Cada vez más estudios evidencian lo que es obvio: si nacen pocos niños y si hay una elevada esperanza de vida, las sociedades entran en una situación anómala, porque aumenta el número de ancianos y no resulta nada fácil hacer cuadrar ingresos y gastos.
Lo obvio, sin embargo, no puede hacer olvidar tres ideas fundamentales en la vida de los pueblos. La primera: el nacimiento de los hijos es siempre una garantía para el futuro. La segunda: los ancianos merecen el respeto debido a su condición humana. La tercera: la economía sirve al hombre, y no el hombre sirve a la economía.
La decadencia de los pueblos inicia cuando bajan seriamente las tasas de la natalidad.
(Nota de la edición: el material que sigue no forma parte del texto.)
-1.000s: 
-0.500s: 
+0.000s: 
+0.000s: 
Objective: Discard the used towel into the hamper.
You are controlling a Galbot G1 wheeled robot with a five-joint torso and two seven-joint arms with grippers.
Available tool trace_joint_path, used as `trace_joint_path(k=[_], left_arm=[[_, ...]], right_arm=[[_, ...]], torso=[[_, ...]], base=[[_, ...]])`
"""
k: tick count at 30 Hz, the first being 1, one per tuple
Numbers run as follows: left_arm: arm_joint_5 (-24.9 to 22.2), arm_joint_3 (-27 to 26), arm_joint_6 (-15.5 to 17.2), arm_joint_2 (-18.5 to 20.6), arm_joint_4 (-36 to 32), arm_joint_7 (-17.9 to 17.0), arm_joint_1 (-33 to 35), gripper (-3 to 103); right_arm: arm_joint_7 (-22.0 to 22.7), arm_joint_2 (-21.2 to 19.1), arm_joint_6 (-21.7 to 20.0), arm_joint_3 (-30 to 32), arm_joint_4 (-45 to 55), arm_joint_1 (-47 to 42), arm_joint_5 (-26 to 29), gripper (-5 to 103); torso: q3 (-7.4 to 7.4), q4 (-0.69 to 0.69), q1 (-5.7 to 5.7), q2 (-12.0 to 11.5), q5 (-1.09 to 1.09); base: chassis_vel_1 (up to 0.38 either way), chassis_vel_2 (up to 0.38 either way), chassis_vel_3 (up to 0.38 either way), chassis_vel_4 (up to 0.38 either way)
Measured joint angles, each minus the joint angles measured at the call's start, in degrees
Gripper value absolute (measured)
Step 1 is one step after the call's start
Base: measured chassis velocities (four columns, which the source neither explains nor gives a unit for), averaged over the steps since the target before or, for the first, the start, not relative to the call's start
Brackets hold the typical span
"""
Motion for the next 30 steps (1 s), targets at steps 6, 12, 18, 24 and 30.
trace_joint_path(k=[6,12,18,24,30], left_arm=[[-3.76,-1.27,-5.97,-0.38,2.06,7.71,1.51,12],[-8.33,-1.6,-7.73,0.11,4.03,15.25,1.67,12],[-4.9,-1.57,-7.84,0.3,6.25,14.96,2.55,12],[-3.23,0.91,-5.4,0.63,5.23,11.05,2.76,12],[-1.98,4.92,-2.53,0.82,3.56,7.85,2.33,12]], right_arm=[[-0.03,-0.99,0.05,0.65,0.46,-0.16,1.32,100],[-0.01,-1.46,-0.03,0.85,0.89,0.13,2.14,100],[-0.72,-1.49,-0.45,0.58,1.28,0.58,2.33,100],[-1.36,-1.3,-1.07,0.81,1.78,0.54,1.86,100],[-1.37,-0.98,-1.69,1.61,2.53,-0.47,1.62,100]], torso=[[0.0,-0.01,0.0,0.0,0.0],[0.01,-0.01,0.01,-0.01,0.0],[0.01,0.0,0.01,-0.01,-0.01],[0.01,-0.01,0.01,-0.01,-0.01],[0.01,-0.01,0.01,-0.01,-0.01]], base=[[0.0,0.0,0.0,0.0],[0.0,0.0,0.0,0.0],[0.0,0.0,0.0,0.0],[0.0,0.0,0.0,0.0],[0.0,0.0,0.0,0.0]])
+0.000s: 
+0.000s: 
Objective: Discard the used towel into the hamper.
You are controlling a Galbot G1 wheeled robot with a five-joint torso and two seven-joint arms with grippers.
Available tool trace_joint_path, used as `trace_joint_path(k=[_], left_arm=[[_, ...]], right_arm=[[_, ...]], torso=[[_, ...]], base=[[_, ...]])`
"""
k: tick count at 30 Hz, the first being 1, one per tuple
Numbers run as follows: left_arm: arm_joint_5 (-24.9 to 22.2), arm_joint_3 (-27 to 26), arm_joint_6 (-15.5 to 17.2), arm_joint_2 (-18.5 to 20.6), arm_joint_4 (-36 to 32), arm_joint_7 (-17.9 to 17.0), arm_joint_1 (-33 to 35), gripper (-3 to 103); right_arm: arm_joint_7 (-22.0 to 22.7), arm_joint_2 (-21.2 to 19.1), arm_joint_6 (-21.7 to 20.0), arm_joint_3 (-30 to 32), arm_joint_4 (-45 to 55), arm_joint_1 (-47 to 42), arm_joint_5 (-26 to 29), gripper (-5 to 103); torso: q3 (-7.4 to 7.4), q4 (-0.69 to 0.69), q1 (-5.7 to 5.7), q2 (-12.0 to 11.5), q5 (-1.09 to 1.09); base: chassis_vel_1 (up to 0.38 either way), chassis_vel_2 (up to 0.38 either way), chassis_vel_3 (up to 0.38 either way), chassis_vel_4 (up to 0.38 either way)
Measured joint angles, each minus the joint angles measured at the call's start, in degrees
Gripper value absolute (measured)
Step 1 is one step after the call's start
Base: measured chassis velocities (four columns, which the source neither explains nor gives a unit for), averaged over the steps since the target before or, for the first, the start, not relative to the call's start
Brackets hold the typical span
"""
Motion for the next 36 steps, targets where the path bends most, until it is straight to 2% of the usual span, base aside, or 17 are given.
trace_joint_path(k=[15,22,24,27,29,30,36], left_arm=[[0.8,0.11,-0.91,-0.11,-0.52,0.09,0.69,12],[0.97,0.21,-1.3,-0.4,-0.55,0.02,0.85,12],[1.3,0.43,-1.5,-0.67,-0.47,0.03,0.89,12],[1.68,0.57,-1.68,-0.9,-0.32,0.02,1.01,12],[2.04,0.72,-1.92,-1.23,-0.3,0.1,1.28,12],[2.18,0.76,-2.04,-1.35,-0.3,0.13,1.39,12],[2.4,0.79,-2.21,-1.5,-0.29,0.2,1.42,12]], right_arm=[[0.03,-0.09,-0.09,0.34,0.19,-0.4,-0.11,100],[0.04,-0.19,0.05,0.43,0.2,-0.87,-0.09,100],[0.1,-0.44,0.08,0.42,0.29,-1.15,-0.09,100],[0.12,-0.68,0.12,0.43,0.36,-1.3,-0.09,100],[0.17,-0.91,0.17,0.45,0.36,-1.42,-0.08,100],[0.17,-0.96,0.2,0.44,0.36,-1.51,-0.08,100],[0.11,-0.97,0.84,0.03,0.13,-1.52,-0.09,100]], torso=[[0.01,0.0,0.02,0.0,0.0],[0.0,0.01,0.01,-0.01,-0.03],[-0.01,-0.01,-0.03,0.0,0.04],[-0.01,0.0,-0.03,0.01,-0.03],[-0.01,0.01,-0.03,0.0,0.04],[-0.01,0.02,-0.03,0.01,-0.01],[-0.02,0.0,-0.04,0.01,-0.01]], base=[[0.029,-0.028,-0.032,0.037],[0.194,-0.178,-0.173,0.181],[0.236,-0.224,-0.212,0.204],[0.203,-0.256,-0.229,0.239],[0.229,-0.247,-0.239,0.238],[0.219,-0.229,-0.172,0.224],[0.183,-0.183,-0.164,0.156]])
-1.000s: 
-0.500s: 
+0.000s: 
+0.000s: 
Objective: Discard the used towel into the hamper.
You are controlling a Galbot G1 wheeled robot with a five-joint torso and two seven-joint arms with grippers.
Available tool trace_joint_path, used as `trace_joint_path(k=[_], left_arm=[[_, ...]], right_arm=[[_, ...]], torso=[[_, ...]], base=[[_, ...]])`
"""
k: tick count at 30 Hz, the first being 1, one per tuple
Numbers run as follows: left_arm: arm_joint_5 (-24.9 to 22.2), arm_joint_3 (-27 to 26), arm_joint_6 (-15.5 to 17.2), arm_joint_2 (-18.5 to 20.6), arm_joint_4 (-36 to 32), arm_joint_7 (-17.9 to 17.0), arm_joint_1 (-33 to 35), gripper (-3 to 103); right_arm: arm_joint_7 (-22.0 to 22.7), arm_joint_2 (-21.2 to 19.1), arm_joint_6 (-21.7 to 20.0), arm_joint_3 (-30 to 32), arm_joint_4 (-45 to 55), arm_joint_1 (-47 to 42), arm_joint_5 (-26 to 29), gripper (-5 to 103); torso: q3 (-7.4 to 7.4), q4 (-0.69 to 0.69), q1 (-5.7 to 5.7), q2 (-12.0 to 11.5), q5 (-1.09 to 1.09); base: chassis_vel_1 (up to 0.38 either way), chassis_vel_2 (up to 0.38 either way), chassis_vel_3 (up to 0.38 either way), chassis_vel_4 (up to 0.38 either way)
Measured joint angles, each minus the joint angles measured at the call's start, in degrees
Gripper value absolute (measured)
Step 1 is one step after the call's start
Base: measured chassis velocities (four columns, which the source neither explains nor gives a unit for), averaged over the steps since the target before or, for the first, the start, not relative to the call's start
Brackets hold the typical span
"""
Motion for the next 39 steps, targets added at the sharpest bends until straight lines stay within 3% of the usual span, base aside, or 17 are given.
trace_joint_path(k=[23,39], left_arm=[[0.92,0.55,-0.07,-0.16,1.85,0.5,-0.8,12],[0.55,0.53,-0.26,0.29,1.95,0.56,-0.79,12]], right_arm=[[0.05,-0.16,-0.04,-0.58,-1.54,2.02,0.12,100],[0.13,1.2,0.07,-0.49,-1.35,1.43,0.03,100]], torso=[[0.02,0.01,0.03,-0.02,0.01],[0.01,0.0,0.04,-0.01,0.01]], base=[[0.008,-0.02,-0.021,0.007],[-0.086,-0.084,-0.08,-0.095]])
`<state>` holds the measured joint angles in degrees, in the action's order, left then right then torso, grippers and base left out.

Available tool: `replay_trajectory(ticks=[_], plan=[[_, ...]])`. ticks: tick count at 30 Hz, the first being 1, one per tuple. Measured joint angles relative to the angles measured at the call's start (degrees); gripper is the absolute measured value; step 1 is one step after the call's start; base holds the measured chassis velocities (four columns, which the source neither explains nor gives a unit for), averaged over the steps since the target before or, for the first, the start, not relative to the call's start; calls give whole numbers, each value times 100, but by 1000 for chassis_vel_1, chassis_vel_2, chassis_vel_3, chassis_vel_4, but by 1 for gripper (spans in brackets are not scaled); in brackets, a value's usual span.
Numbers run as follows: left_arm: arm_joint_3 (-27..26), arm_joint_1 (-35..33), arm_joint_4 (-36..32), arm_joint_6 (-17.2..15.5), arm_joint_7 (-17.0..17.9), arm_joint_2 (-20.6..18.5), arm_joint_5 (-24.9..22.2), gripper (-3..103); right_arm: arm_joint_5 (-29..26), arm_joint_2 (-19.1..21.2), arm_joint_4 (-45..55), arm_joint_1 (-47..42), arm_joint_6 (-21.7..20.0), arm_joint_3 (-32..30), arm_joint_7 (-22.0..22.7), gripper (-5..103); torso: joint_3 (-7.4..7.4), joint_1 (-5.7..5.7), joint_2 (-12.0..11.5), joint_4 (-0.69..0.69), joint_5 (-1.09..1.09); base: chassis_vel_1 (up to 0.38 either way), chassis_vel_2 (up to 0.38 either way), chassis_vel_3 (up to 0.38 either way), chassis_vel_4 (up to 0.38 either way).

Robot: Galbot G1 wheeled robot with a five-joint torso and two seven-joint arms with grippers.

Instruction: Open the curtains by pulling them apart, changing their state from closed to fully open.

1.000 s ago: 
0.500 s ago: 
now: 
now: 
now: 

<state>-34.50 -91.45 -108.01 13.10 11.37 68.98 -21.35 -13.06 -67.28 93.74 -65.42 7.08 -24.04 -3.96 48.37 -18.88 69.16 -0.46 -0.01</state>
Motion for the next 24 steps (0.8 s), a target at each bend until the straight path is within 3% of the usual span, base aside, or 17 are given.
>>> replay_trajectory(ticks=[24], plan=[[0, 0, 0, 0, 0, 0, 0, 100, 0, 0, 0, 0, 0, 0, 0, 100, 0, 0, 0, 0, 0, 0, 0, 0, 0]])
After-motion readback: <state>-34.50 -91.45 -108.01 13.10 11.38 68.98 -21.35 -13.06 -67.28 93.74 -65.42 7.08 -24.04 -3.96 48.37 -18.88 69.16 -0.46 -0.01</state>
Este tipo de fenómenos tiene diversas causas. En el mundo contemporáneo, especialmente en algunos países considerados como “desarrollados”, ha habido una fuerte disminución de la natalidad debido a la difusión de los métodos anticonceptivos, a la práctica generalizada del aborto, y al retraso de la edad en la que muchas mujeres tienen su primer hijo.
Este conjunto de factores ha llevado a un descenso radical del número de nacimientos, hasta llegar a situaciones en las que, como media, las mujeres tienen 1,2 hijos. Se trata de una tasa de fertilidad sumamente baja, que hace imposible un normal reemplazo demográfico.
Una sociedad con tan pocos hijos no puede sobrevivir a la larga, a no ser que acoja muchos inmigrantes y se reorganice según nuevas estructuras culturales, aptas para la integración de los recién llegados y para la convivencia no conflictual con las poblaciones autóctonas.
Sin embargo, la llegada de inmigrantes soluciona sólo en parte el problema, pues en ocasiones, con el pasar de los años, los recién llegados se adaptan al estilo de vida del lugar a donde llegan y empiezan a disminuir sus tasas de natalidad. De este modo, el proceso de agonía se alarga, pero no es sanado.
La curación de las bajas tasas de natalidad no es fácil. Se requiere un cambio cultural profundo, en el que se descubra el valor de cada hijo, en el que la sociedad apoye y sostenga a las mujeres que empiezan a ser madres, en el que se promueva una sana vida familiar, que permita a los esposos abrirse con esperanza a la llegada de los hijos.
Si la sociedad se abre al hijo como un don, si lo valoriza como una riqueza, si defiende su vida, si invierte en su educación, será posible aumentar las tasas de natalidad, aunque los efectos benéficos de este cambio sólo se harán sentir después de un largo periodo de tiempo.
Respecto de los ancianos, la mejora de la calidad de vida explica su aumento en algunos lugares del planeta.
En casi todas las sociedades ha habido ancianos. Una característica de las civilizaciones sanas ha consistido en el respeto y veneración hacia los mismos, como miembros cualificados que han dado mucho a los demás y que todavía pueden ofrecer sabiduría y experiencia a las nuevas generaciones.
Por desgracia, la mentalidad que ha promovido injusticias como las del aborto alentará el deseo de marginar e incluso eliminar a los ancianos, a los que se verá como individuos no productivos y como fuente de costos sociales.
Esa mentalidad hostil hacia los ancianos y enfermos se hizo presente ya en la Alemania nazi, y ha sido nuevamente narrada en relatos “futuristas”, como en la novela “El dador” de Lois Lowry. Decir que se trata de exageraciones es cerrar los ojos a la realidad: el deseo de reducir costos se hará cada vez más fuerte, y se convertirá pronto en una presión psicológica creciente sobre los ancianos para que decidan terminar su vida terrena. Los que se opongan a esa presión serán marginados, y no faltarán voces que pidan su eliminación, desde una mentalidad totalitaria que piensa más en el ajuste de las cuentas que en la dignidad de las personas.
Frente a este tipo de tentaciones, hay que responder con la tercera idea enumerada al inicio de estas líneas: la economía sirve al hombre, y no el hombre sirve a la economía.
La economía tiene, ciertamente, sus “leyes”, si bien la historia ha mostrado en muchos modos que cuando no cuadran las cuentas es posible imaginar y promover nuevas formas de organización capaces de solucionar, al menos en parte, los problemas fundamentales.
El que cuadren las cuentas resulta importante para la buena marcha del sistema. Pero en función de las cuentas no se puede despreciar a los hijos, como si fueran un peligro para la economía. Ni tampoco se debe marginar a los ancianos, como si fuesen un costo improductivo para la sociedad.
La economía sana sólo puede construirse sobre un principio fundamental: el respeto hacia todos los seres humanos. Por lo mismo, cualquier medida económica debe mirar siempre al bien de todos los miembros de la sociedad, desde los no nacidos hasta los ancianos y enfermos. De este modo, seremos capaces de construir sistemas de convivencia abiertos, solidarios y acogedores de todos.